- WORK ORDER:
Your answer must be the full listing, word for word, with no images in it.

- DATA EXCERPT:
= Beginning of Section =
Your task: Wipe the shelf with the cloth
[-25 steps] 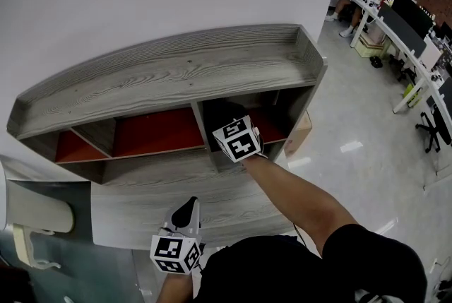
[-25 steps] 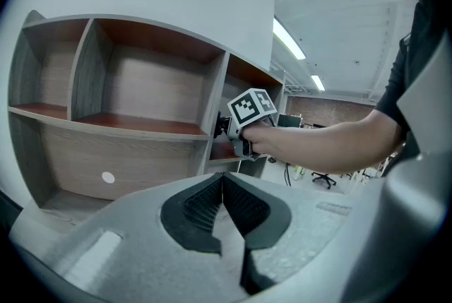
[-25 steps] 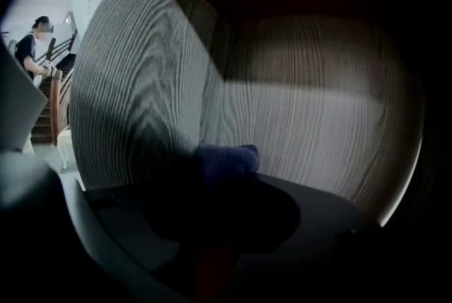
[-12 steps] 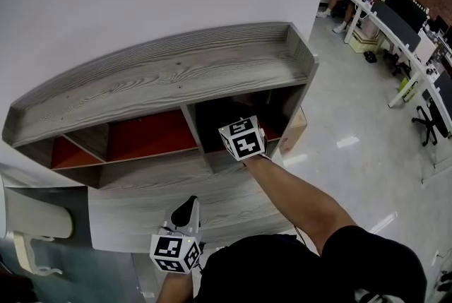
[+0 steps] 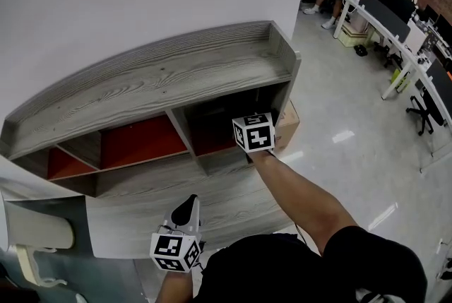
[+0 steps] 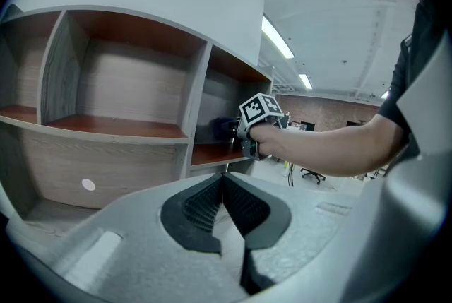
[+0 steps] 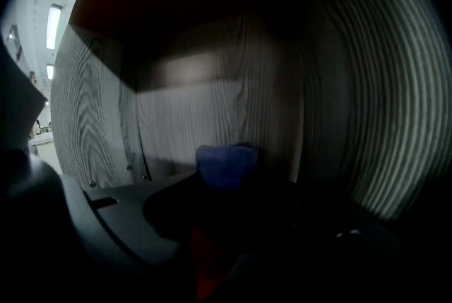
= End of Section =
- RESPONSE TO THIS EXERCISE:
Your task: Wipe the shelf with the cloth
[-25 steps] 
[-25 steps] 
[-25 steps] 
[-12 steps] 
[+0 steps] 
[+0 steps] 
[+0 steps] 

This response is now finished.